**Assignment:**
Please indicate the number of lines in the listing below that include the string "Would"; add nothing else.

• • • • •

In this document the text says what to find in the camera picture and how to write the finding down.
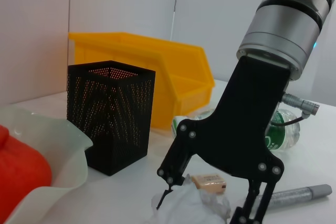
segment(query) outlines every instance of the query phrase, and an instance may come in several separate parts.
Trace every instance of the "yellow plastic bin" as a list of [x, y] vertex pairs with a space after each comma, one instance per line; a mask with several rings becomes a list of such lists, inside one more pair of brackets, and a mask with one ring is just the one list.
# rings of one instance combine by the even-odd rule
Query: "yellow plastic bin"
[[215, 85], [201, 47], [127, 33], [70, 33], [75, 64], [114, 60], [156, 71], [151, 126], [207, 105]]

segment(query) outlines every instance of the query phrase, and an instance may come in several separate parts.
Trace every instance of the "translucent white dish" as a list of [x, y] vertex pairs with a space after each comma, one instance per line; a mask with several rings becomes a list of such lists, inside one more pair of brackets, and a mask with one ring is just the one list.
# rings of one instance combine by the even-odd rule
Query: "translucent white dish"
[[33, 224], [66, 193], [84, 184], [88, 166], [84, 151], [92, 141], [65, 119], [52, 119], [8, 106], [0, 108], [0, 124], [11, 136], [39, 151], [53, 172], [51, 187], [30, 192], [5, 224]]

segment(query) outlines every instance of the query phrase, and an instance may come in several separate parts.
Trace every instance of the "red object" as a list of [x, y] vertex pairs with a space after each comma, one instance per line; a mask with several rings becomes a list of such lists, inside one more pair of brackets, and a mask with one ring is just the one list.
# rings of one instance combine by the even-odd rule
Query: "red object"
[[0, 125], [0, 223], [20, 201], [40, 186], [50, 186], [52, 173], [46, 159], [35, 149], [11, 137]]

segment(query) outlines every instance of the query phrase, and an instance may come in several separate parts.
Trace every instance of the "white wall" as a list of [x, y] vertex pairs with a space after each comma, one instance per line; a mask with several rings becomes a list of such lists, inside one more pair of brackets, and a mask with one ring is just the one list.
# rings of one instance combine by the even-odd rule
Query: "white wall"
[[[215, 78], [227, 81], [237, 63], [236, 51], [260, 2], [261, 0], [177, 0], [173, 40], [204, 47]], [[336, 22], [332, 19], [330, 26]], [[322, 31], [302, 77], [290, 84], [289, 92], [336, 105], [336, 89], [330, 89], [336, 81], [336, 73], [332, 71], [336, 68], [336, 60], [331, 59], [335, 37], [334, 29]], [[326, 80], [329, 86], [322, 87]]]
[[70, 31], [127, 31], [169, 39], [175, 0], [71, 0]]
[[69, 0], [0, 0], [0, 104], [66, 90]]

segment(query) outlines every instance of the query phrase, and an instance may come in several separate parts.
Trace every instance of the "white table surface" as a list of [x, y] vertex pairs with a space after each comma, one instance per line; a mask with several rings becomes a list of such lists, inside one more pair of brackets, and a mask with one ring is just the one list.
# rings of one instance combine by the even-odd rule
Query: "white table surface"
[[[211, 104], [218, 102], [225, 87], [226, 82], [216, 82]], [[18, 105], [43, 115], [65, 118], [66, 103], [67, 94], [61, 93]], [[301, 123], [297, 145], [278, 154], [285, 172], [276, 191], [319, 184], [329, 184], [336, 190], [335, 132], [336, 107], [321, 105], [317, 116]], [[156, 170], [172, 141], [169, 134], [151, 132], [147, 157], [111, 177], [89, 168], [86, 184], [58, 201], [41, 224], [131, 224], [148, 220], [152, 216], [151, 198], [167, 189]], [[233, 206], [247, 195], [246, 180], [224, 174], [198, 156], [191, 159], [185, 172], [221, 174], [227, 181], [226, 196]], [[325, 199], [269, 211], [263, 223], [336, 223], [336, 192]]]

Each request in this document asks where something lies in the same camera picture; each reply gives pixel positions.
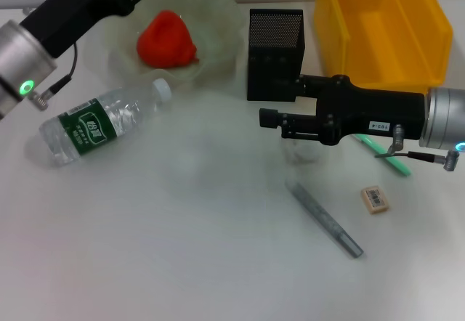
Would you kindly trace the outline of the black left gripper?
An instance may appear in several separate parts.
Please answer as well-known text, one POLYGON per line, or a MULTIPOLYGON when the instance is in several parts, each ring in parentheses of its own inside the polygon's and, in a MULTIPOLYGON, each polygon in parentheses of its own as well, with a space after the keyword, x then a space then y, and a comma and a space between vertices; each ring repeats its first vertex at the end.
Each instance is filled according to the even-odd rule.
POLYGON ((20 25, 46 52, 60 57, 101 19, 122 15, 141 0, 46 0, 20 25))

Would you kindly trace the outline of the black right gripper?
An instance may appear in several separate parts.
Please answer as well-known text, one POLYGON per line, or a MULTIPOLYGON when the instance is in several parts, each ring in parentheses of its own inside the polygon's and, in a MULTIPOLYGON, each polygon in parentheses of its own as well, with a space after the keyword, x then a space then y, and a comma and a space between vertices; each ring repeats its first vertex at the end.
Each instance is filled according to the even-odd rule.
POLYGON ((281 127, 284 139, 319 140, 337 145, 350 134, 392 137, 400 125, 406 139, 420 139, 425 123, 425 96, 419 93, 361 89, 347 76, 300 75, 298 97, 317 98, 316 115, 261 108, 262 128, 281 127))

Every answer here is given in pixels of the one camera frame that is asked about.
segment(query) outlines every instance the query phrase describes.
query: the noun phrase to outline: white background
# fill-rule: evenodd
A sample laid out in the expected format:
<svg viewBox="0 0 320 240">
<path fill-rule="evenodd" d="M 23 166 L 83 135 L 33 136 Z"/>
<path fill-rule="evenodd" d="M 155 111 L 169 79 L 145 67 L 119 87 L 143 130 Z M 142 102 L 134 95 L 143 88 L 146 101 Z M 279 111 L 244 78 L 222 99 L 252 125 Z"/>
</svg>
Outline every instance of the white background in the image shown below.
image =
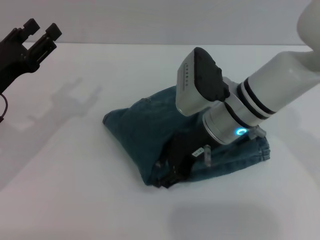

• • • • •

**Response:**
2